How to prepare for a job interview at AssureBio
✨Know Your GMP Inside Out
Make sure you brush up on your Good Manufacturing Practice (GMP) knowledge. Be ready to discuss how you've applied these principles in your previous roles, especially in relation to batch certification and compliance. This will show that you’re not just familiar with the regulations but can also implement them effectively.
✨Showcase Your Leadership Skills
As a QP & QA Operations Manager, you'll need to lead a team. Prepare examples of how you've successfully managed and developed teams in the past. Highlight specific situations where your leadership made a difference, whether it was through training, mentoring, or driving quality improvements.

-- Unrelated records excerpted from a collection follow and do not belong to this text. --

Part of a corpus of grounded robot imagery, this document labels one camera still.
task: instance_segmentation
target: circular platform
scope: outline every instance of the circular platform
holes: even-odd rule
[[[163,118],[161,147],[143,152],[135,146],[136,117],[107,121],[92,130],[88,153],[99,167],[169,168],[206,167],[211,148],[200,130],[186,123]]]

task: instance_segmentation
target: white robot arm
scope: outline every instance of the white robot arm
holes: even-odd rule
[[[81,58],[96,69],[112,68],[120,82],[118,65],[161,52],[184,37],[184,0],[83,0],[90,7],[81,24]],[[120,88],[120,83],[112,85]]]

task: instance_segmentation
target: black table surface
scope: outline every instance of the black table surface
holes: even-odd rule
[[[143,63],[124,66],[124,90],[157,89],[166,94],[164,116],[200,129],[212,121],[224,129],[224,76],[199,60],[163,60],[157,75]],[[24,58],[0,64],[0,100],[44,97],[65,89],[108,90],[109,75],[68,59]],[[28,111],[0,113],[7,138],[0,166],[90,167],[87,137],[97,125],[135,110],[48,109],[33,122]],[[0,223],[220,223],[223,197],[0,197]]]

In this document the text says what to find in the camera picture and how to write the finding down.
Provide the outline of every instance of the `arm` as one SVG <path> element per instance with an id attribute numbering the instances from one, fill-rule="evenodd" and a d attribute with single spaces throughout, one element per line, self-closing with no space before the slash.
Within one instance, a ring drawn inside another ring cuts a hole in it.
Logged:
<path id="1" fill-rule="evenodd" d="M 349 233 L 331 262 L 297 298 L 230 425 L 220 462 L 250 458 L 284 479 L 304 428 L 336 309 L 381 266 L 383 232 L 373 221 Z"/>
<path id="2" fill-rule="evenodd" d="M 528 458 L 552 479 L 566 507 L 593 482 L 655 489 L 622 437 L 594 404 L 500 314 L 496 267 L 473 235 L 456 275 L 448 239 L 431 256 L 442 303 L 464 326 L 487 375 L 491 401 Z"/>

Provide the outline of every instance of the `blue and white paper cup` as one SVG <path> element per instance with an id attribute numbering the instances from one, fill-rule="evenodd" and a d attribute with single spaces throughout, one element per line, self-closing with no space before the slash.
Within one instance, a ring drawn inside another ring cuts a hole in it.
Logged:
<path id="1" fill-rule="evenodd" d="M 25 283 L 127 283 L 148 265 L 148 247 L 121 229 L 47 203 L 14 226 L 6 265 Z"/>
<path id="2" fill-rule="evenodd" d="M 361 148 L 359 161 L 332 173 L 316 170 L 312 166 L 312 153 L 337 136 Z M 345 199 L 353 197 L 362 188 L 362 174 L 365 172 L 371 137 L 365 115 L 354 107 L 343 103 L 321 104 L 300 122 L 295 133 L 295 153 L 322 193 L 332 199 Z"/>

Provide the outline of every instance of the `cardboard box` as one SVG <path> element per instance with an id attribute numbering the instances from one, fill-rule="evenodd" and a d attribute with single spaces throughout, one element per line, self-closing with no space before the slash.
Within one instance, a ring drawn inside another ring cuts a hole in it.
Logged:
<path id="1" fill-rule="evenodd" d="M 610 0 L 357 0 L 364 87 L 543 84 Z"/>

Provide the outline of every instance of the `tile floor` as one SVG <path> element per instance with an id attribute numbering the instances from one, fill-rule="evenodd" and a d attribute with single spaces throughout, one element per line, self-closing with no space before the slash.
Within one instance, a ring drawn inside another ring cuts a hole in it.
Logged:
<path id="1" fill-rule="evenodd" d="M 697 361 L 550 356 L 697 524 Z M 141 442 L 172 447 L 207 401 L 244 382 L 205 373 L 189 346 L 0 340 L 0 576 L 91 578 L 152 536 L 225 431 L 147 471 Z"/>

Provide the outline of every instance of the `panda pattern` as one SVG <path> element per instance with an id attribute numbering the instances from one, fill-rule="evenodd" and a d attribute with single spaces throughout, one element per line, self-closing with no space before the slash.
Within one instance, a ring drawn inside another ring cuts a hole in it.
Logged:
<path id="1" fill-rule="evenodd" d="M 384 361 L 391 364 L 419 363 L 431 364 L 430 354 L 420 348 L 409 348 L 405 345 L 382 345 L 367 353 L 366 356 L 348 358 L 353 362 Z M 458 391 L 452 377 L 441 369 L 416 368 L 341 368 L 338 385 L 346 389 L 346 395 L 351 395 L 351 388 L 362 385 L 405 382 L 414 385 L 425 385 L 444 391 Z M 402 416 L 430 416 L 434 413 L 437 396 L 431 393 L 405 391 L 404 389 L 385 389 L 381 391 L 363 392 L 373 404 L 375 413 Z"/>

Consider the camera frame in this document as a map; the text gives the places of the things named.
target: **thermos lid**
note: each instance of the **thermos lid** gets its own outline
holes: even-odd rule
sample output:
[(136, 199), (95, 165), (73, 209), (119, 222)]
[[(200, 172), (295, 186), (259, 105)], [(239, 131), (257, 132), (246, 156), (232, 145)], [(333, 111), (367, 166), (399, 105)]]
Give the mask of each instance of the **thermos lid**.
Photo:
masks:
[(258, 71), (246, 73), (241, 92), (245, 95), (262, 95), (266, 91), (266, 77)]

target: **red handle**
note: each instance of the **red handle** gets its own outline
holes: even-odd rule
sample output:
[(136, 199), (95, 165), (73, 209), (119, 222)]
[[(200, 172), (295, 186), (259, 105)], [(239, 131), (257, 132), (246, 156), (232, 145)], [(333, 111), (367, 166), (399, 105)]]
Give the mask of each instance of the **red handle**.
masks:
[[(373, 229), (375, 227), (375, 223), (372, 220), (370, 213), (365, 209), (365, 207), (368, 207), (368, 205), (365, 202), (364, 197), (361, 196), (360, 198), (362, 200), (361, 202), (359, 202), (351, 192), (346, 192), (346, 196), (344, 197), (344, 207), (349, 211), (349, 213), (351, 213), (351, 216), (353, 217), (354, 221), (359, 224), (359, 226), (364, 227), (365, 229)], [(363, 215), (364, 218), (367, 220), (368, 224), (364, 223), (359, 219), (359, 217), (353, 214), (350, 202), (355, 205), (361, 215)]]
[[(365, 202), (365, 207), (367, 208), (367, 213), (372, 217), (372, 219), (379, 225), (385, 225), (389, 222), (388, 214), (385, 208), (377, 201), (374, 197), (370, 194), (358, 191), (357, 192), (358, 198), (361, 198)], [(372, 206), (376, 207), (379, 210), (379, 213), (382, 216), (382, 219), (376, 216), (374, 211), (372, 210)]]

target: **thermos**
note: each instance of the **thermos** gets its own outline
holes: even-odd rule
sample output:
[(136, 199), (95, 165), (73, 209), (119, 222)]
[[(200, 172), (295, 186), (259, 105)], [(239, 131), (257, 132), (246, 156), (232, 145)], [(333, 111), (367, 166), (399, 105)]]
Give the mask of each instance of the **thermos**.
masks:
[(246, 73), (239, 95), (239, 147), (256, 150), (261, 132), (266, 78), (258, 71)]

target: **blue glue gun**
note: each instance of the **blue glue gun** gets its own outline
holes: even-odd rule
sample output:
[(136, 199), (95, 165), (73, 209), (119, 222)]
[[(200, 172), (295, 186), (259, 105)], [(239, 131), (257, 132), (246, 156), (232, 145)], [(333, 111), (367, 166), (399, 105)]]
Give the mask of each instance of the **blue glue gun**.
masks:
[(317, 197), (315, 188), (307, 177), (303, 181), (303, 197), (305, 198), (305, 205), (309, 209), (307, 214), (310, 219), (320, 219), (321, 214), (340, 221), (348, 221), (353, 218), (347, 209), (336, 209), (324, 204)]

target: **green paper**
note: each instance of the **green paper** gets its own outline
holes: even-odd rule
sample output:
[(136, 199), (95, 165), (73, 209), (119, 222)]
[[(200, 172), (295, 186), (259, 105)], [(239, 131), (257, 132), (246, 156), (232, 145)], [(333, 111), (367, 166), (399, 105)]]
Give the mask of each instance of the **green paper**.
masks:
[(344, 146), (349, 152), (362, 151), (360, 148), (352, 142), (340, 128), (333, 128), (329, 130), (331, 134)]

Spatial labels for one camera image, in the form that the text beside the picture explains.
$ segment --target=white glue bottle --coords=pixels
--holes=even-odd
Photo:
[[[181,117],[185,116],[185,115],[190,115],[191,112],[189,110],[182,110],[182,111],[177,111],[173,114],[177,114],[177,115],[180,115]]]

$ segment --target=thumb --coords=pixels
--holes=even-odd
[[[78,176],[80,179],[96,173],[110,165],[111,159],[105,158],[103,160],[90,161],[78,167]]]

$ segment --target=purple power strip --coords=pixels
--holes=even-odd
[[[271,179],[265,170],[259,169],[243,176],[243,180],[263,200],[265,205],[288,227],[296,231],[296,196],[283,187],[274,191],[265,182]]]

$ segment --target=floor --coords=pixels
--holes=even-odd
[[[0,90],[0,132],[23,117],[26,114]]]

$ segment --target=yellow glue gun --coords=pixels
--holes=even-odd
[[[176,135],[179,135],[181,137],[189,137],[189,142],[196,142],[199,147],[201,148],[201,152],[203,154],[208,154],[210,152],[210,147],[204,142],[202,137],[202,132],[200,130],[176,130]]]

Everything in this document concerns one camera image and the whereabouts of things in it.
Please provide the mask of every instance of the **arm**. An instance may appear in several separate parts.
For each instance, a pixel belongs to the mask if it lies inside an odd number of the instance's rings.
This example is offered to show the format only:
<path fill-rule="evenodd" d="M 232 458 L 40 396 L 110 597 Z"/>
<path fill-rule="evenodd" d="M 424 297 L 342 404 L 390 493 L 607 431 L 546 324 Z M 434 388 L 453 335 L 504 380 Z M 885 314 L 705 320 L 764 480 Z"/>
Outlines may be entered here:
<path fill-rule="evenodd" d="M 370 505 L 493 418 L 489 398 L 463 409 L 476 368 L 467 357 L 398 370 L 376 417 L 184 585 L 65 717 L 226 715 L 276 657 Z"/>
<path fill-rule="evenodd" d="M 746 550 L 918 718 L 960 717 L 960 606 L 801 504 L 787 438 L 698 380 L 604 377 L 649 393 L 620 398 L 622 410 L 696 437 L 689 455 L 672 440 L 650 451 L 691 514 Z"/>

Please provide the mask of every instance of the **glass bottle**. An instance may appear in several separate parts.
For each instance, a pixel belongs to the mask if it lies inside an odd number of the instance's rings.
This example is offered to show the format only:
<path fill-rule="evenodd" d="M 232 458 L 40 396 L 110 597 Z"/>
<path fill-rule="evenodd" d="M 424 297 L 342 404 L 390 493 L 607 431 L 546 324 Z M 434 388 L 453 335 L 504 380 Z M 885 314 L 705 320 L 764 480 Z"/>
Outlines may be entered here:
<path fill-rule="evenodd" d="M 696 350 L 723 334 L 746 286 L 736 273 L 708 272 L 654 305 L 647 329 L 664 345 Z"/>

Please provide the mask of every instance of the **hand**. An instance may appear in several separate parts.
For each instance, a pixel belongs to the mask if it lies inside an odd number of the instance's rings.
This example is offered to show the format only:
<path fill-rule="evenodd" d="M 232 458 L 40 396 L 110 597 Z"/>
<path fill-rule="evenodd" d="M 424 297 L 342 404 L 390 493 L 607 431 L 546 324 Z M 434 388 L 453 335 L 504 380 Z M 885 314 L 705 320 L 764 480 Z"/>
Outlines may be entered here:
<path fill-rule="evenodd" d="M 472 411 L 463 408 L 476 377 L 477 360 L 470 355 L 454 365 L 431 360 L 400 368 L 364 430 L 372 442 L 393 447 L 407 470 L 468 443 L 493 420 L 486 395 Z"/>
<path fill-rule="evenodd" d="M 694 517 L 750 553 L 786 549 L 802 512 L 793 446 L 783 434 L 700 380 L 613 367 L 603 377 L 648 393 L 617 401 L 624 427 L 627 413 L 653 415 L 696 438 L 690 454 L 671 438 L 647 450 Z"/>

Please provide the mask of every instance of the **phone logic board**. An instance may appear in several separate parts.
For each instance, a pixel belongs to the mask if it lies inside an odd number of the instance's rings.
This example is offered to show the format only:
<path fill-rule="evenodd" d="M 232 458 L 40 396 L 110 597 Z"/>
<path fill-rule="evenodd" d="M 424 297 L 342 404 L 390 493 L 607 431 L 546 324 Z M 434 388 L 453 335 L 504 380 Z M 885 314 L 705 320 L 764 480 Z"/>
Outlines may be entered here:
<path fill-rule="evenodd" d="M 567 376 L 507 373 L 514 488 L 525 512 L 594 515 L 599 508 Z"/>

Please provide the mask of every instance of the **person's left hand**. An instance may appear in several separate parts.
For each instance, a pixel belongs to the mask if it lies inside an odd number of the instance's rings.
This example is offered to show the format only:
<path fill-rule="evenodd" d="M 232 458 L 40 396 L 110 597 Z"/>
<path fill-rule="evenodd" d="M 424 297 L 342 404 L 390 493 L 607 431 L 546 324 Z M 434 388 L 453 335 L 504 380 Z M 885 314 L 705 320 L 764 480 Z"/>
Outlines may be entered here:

✨Be Ready for Scenario Questions
Expect questions that put you in hypothetical situations related to quality assurance and compliance. Think about how you would handle deviations, CAPAs, or OOS results. Practising these scenarios can help you articulate your thought process and decision-making skills during the interview.
✨Communicate Clearly and Confidently
Strong communication is key in this role. Practice explaining complex concepts in simple terms, as you may need to advise senior leadership or collaborate with cross-functional teams. Being able to convey your ideas clearly will demonstrate your confidence and expertise.